### Task directions
Please say how many lines in the records below contain the word "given". Give only the number.

Dataset records
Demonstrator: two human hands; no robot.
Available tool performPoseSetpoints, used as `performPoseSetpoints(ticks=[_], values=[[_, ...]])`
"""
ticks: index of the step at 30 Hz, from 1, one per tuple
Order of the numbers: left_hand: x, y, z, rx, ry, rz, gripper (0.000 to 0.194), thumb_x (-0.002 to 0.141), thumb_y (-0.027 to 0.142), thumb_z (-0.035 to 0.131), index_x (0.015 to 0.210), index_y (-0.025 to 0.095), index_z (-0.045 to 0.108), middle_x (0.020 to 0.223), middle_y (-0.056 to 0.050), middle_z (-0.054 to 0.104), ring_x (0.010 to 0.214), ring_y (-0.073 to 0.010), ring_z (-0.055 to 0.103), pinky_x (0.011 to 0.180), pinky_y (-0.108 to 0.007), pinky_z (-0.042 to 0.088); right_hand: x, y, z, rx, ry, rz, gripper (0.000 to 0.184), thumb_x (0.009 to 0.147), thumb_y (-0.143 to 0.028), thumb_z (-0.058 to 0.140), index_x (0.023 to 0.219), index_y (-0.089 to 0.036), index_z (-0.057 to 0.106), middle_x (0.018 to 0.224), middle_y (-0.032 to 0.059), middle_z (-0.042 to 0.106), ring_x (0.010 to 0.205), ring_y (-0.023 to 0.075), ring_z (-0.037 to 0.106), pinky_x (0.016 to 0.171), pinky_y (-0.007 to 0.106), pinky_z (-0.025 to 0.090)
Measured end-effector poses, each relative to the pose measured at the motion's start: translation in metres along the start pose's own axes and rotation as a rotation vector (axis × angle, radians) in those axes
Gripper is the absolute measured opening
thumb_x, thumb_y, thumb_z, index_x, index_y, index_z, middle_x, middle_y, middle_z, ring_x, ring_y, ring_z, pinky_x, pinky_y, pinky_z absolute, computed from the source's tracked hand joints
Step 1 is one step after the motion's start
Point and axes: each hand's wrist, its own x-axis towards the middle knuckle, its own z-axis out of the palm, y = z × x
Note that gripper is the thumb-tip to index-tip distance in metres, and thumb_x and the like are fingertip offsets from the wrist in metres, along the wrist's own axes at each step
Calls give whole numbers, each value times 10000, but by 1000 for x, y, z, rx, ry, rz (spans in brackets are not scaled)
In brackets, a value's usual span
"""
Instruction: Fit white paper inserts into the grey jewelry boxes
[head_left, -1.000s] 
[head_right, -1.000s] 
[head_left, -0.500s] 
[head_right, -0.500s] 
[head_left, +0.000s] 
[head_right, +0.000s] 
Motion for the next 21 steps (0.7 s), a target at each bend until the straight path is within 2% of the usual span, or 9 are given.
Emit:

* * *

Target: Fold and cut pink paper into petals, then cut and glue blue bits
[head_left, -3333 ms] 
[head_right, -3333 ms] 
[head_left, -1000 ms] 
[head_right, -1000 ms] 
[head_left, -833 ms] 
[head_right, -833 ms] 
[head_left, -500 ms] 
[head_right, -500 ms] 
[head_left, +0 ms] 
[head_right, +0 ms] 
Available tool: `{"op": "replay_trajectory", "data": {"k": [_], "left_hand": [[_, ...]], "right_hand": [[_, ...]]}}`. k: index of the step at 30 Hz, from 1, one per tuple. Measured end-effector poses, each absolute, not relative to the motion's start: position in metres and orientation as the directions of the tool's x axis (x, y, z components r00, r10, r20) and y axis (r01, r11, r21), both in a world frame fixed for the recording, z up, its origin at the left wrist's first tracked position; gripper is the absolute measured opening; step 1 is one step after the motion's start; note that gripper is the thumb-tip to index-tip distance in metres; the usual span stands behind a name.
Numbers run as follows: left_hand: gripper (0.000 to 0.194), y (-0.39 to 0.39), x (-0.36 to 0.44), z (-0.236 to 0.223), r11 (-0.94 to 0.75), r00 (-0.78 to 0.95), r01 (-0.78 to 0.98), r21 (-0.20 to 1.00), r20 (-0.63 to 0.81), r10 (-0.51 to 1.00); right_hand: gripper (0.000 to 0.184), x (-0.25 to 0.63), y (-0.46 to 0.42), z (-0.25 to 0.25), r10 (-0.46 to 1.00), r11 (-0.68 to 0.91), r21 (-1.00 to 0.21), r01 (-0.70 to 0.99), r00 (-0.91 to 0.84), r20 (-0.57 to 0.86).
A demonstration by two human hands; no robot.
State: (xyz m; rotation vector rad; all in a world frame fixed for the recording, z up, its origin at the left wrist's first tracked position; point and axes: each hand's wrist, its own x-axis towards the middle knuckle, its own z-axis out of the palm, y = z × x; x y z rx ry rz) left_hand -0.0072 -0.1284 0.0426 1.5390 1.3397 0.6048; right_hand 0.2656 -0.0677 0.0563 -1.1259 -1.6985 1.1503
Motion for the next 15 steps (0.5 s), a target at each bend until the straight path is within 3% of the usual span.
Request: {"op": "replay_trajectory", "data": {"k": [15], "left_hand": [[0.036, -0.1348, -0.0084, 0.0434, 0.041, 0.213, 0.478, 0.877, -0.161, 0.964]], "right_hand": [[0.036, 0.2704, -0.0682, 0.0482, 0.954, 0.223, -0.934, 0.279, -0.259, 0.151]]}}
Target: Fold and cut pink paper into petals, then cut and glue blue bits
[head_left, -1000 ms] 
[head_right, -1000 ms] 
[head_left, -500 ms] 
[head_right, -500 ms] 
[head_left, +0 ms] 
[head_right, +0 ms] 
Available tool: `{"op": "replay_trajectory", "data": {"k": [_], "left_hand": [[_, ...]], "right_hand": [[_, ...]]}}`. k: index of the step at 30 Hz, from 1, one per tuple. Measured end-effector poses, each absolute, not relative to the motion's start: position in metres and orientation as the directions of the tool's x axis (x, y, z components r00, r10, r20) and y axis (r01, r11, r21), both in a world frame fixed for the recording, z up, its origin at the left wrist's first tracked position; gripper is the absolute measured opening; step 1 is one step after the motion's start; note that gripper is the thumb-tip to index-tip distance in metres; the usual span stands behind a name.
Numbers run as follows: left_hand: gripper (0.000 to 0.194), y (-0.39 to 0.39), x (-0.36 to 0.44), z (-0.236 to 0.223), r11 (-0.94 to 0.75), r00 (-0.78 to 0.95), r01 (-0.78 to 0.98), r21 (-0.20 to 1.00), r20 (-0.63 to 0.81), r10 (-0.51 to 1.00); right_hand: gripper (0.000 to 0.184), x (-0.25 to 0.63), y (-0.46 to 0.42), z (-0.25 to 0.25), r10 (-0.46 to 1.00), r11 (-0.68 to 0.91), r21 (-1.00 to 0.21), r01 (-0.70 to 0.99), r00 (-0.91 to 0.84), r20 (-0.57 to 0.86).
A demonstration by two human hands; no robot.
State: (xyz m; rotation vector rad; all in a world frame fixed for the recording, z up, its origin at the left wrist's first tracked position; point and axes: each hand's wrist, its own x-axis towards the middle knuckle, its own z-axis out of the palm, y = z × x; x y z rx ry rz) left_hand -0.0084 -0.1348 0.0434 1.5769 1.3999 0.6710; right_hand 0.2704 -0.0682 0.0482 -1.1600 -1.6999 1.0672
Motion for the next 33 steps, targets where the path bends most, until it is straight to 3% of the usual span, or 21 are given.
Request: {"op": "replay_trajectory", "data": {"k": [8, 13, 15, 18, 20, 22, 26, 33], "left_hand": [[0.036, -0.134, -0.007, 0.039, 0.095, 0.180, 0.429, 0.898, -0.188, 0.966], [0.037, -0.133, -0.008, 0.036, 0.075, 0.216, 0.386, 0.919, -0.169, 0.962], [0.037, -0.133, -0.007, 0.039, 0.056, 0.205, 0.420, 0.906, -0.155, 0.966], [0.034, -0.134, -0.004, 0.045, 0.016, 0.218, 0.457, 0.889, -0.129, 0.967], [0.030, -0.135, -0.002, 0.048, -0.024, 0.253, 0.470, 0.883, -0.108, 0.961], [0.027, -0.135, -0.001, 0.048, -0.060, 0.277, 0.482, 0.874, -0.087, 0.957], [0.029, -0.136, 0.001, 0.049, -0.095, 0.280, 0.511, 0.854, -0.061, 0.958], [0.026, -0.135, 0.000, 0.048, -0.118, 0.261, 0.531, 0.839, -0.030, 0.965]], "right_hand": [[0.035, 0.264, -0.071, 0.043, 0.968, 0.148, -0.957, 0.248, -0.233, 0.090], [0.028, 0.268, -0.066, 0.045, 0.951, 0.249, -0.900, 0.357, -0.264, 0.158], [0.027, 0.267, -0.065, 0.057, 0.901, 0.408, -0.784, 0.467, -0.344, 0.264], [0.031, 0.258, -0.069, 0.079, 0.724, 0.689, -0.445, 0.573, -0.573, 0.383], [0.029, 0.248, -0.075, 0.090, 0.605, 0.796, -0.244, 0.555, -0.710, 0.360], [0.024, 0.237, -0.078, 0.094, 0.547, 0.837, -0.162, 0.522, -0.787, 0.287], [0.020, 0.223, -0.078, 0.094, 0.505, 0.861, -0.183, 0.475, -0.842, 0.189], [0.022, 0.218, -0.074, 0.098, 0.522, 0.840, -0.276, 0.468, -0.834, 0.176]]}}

### Solution for this task
2